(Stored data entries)
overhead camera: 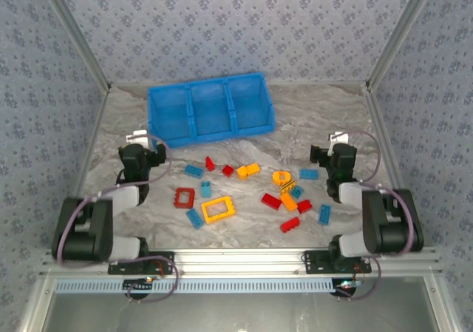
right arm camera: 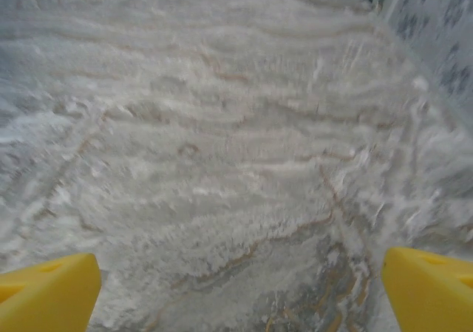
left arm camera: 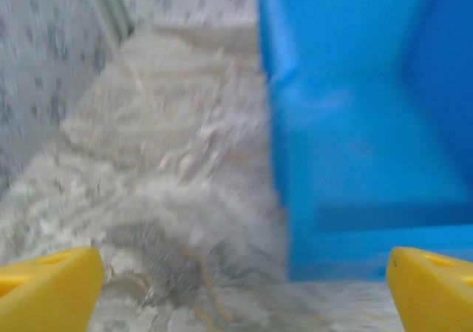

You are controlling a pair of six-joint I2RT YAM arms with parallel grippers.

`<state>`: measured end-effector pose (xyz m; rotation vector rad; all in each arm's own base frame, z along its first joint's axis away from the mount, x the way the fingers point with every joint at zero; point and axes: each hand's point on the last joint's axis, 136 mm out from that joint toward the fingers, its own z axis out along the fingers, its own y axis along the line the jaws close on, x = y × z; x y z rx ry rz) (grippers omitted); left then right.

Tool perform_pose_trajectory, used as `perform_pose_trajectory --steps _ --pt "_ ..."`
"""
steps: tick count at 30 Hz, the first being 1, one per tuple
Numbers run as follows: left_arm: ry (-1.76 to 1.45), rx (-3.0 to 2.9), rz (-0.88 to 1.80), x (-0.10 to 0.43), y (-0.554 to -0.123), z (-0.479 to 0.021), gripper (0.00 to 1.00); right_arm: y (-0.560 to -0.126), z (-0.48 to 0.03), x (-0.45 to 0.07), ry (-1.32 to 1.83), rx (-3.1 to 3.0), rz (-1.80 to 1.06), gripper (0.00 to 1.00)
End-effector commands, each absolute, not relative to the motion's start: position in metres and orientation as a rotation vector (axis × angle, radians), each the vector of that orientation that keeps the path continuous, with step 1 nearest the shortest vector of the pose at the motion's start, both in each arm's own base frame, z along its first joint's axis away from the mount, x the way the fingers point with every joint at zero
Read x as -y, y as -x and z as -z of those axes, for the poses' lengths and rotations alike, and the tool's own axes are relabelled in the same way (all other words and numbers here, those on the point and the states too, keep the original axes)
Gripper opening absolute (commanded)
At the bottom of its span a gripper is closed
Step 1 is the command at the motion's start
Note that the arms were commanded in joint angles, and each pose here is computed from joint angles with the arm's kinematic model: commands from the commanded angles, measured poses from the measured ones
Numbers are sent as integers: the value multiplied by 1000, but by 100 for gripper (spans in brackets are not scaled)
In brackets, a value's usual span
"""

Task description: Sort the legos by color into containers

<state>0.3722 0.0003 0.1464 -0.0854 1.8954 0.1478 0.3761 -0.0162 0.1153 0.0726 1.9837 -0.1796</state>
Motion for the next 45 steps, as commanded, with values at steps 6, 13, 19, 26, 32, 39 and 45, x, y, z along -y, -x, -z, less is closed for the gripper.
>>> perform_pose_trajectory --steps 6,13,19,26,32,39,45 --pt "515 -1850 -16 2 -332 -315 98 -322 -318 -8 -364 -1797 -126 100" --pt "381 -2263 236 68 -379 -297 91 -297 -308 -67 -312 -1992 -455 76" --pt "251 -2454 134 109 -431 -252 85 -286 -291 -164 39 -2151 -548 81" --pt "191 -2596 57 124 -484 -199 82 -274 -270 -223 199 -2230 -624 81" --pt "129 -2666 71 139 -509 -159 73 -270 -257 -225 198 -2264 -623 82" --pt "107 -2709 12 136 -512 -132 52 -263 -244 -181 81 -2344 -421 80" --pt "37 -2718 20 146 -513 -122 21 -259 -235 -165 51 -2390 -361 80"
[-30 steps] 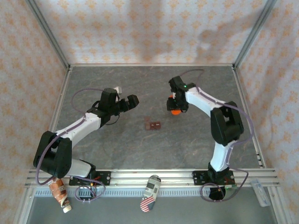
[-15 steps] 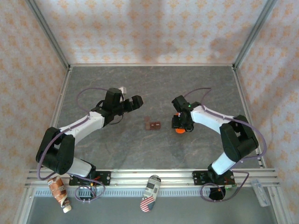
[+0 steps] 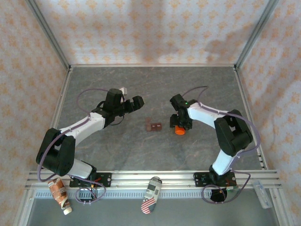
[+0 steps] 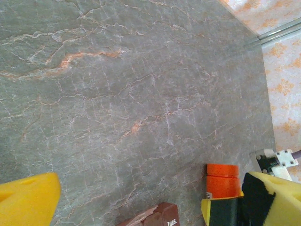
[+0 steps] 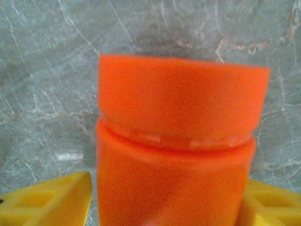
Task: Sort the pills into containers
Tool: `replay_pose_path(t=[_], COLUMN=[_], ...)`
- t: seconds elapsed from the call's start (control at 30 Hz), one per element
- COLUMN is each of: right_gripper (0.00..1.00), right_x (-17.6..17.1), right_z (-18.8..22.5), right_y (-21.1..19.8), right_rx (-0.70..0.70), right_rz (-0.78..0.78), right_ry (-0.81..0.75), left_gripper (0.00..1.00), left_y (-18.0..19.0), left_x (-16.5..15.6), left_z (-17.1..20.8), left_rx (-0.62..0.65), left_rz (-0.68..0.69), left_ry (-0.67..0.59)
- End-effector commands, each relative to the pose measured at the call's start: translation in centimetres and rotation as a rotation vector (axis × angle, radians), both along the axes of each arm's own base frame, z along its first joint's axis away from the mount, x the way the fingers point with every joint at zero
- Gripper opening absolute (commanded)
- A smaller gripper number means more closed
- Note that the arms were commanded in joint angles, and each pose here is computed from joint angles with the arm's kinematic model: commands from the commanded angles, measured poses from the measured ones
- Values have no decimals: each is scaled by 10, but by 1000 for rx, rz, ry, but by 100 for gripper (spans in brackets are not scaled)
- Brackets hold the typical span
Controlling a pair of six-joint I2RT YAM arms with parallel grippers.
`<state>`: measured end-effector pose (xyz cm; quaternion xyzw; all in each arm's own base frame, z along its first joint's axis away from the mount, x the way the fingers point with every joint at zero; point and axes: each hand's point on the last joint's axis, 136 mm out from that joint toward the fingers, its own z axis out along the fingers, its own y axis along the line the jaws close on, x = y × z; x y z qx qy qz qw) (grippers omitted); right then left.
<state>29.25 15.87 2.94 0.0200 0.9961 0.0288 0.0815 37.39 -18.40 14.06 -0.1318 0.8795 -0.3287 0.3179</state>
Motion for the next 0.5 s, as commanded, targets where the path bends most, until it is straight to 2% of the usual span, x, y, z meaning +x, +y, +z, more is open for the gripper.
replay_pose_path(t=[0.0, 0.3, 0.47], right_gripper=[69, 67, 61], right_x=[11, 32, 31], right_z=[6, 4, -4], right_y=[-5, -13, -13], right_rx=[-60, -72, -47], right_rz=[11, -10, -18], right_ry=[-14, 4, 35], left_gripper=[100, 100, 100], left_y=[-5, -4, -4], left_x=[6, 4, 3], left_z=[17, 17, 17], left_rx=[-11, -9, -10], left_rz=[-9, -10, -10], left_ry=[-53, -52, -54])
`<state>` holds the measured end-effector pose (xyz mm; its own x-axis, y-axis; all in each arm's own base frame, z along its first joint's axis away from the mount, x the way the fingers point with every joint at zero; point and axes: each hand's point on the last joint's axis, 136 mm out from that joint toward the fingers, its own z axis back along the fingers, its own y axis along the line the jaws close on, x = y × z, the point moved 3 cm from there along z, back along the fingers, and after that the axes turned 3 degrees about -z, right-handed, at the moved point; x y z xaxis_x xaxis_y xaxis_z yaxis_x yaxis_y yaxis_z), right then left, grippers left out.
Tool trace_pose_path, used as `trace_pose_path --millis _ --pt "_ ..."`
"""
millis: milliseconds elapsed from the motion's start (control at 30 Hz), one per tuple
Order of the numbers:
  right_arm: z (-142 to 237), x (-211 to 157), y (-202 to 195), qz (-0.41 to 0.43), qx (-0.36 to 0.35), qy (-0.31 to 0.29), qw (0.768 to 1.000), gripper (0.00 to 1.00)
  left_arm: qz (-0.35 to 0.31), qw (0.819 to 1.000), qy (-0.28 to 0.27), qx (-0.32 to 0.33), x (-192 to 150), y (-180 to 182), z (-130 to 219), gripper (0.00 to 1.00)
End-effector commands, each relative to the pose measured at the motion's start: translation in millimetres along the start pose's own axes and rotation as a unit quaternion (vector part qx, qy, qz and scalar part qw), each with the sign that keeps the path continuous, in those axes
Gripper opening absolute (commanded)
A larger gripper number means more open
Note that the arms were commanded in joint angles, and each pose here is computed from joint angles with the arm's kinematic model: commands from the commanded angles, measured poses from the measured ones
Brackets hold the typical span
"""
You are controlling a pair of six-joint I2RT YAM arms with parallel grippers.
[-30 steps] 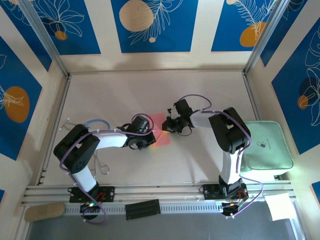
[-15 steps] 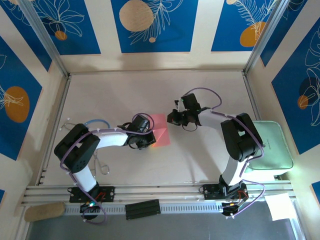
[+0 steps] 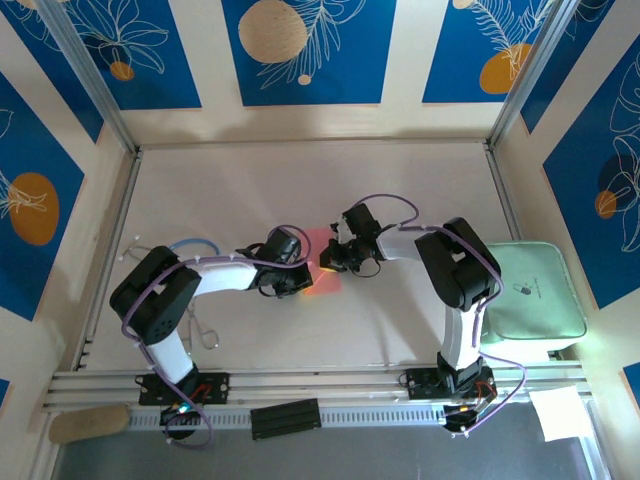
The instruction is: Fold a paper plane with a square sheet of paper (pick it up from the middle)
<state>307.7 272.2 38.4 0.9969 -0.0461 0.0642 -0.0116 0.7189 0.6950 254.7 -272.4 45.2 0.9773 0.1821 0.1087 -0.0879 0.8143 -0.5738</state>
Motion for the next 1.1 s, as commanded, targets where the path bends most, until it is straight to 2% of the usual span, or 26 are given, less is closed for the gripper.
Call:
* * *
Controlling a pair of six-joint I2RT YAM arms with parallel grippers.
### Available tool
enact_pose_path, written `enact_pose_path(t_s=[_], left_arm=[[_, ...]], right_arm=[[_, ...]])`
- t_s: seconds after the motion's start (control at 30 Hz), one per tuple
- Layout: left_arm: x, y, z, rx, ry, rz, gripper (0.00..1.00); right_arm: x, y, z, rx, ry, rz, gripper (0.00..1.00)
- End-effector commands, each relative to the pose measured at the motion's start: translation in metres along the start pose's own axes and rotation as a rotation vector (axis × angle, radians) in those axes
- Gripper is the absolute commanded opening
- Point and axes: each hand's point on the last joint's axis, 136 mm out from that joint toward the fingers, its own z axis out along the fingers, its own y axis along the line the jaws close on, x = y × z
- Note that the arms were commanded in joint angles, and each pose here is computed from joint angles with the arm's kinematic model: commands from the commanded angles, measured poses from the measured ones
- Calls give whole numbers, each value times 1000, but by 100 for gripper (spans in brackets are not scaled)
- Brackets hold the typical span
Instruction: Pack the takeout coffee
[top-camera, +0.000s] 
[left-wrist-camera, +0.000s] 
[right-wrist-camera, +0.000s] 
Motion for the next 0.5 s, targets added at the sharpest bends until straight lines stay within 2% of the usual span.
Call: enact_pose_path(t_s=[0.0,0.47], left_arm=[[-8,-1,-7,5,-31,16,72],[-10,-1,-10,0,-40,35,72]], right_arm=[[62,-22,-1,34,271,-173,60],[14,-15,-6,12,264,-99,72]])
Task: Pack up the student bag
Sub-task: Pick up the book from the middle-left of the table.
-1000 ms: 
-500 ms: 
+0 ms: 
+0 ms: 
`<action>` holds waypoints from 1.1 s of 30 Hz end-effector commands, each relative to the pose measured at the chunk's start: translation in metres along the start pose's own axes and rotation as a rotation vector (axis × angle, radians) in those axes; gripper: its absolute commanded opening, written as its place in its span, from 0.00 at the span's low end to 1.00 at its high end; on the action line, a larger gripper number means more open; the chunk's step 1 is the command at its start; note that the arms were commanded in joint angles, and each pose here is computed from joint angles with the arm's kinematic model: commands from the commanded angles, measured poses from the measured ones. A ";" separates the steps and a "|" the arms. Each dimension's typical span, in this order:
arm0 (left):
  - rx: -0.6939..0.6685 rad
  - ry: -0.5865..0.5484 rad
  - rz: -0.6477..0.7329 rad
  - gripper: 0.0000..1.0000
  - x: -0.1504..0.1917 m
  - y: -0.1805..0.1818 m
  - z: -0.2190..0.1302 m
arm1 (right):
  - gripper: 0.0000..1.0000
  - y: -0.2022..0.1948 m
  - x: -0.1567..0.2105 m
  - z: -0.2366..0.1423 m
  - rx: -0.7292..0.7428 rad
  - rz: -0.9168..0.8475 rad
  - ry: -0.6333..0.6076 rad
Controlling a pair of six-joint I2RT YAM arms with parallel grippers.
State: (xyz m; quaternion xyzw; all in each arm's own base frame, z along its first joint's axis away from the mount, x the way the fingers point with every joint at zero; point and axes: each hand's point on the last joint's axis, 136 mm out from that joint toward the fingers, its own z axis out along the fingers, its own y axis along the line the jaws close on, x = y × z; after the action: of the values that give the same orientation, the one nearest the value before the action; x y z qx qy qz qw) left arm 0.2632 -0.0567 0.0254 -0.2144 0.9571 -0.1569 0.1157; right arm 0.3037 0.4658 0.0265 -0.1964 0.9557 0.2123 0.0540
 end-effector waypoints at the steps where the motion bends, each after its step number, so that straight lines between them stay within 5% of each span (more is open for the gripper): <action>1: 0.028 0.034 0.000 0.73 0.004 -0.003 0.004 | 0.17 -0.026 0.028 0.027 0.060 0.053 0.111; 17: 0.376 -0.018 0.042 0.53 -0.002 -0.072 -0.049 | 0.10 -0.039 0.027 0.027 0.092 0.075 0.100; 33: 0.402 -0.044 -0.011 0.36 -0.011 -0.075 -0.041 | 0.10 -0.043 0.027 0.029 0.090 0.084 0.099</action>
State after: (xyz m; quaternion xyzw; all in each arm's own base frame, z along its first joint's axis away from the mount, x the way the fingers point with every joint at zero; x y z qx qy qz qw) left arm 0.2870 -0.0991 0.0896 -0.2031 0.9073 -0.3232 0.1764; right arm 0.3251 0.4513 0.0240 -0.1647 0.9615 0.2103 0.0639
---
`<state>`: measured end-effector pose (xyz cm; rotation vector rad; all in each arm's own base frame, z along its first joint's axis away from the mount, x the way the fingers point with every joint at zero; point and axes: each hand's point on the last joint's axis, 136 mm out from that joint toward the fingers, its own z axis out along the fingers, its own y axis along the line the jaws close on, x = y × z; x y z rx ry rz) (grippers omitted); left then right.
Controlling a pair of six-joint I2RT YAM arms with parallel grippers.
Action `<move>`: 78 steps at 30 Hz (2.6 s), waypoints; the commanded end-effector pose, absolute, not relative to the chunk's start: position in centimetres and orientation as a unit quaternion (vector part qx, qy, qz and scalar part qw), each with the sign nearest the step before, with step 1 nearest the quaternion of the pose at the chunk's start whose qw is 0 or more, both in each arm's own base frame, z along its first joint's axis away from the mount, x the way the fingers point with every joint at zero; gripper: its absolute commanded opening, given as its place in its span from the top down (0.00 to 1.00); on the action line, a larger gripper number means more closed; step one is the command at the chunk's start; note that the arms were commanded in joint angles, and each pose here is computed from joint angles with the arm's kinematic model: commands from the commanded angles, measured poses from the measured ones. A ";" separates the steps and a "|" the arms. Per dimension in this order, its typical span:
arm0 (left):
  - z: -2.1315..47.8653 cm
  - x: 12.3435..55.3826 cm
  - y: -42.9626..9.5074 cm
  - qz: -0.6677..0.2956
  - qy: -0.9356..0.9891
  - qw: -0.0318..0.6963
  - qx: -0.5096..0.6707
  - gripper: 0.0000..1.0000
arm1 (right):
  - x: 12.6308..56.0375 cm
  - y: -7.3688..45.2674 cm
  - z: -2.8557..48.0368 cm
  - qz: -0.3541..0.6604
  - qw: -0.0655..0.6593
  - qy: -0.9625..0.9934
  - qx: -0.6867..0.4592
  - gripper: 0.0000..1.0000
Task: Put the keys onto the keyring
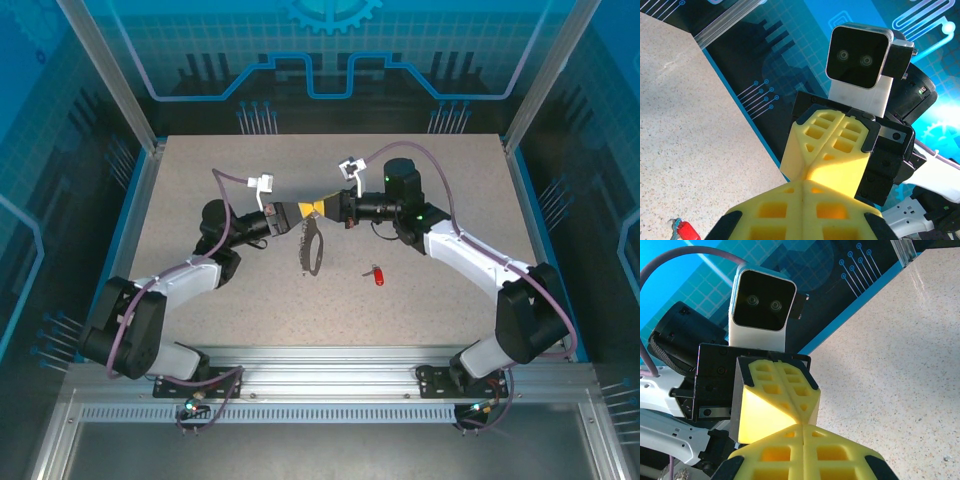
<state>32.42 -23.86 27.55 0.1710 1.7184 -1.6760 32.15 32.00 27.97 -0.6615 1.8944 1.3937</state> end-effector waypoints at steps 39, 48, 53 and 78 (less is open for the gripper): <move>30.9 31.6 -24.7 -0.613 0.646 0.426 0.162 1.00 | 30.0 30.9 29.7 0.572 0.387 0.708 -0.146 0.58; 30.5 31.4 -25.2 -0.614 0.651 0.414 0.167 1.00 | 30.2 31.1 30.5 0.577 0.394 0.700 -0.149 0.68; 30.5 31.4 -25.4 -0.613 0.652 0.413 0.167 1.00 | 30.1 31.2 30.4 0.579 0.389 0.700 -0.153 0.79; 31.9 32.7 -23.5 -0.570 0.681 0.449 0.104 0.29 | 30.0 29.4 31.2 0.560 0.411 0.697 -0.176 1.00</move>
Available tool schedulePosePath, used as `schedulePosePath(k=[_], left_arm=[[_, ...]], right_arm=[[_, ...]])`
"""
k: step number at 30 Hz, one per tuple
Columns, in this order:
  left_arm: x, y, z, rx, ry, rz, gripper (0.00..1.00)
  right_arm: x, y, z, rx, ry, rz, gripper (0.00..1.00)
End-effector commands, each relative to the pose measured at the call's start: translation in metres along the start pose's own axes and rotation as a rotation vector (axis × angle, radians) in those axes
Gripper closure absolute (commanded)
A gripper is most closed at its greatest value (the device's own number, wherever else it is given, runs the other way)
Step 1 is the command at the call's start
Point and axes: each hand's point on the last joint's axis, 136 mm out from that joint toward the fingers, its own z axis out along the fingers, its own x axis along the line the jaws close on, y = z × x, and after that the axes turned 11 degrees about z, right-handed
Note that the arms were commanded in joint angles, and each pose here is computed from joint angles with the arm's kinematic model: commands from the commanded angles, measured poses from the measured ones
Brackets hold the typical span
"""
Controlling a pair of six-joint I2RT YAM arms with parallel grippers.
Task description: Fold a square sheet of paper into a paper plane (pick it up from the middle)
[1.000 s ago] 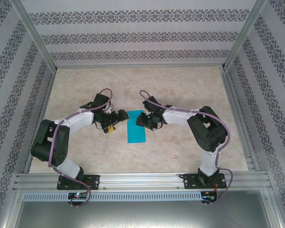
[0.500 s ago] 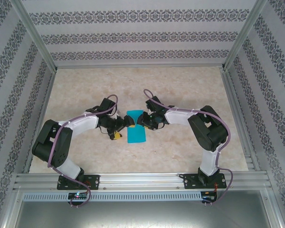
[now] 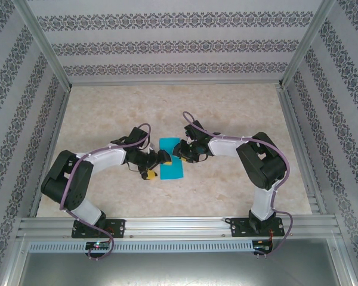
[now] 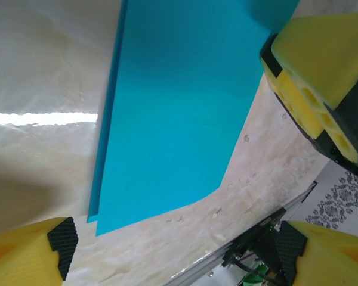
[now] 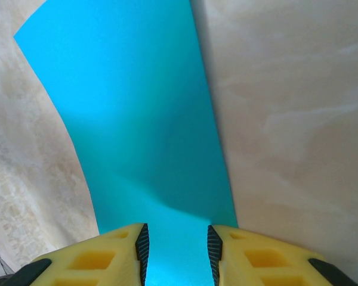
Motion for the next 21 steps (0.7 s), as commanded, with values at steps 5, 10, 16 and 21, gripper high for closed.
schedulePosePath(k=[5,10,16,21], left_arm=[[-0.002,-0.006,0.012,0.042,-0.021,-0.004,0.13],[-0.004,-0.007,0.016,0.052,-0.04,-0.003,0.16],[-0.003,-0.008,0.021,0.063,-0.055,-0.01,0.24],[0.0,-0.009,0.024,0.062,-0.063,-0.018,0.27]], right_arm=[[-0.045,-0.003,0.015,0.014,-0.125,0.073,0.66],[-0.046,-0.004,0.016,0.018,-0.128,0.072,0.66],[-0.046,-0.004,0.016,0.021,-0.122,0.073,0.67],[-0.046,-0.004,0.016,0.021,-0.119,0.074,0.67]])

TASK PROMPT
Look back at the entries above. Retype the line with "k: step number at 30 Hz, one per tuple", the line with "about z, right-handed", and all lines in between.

ANSWER SECTION
k: step number at 30 Hz, one per tuple
Columns, in this order:
  left_arm: x, y, z, rx, ry, rz, gripper (0.00..1.00)
  right_arm: x, y, z, rx, ry, rz, gripper (0.00..1.00)
End-effector commands, each relative to the pose measured at the call's start: translation in metres along the start pose's own axes and rotation as a rotation vector (axis × angle, radians) in those axes
Gripper closure absolute (commanded)
A gripper is most closed at its greatest value (the device's own number, wherever else it is given, runs the other way)
Step 1 is the command at the call's start
Point and axes: each hand's point on the last joint's axis, 136 mm out from that joint toward the fingers, its own z axis out along the fingers, its own x axis along the line the jaws close on, y = z × x, and after that the axes turned 11 degrees about z, right-handed

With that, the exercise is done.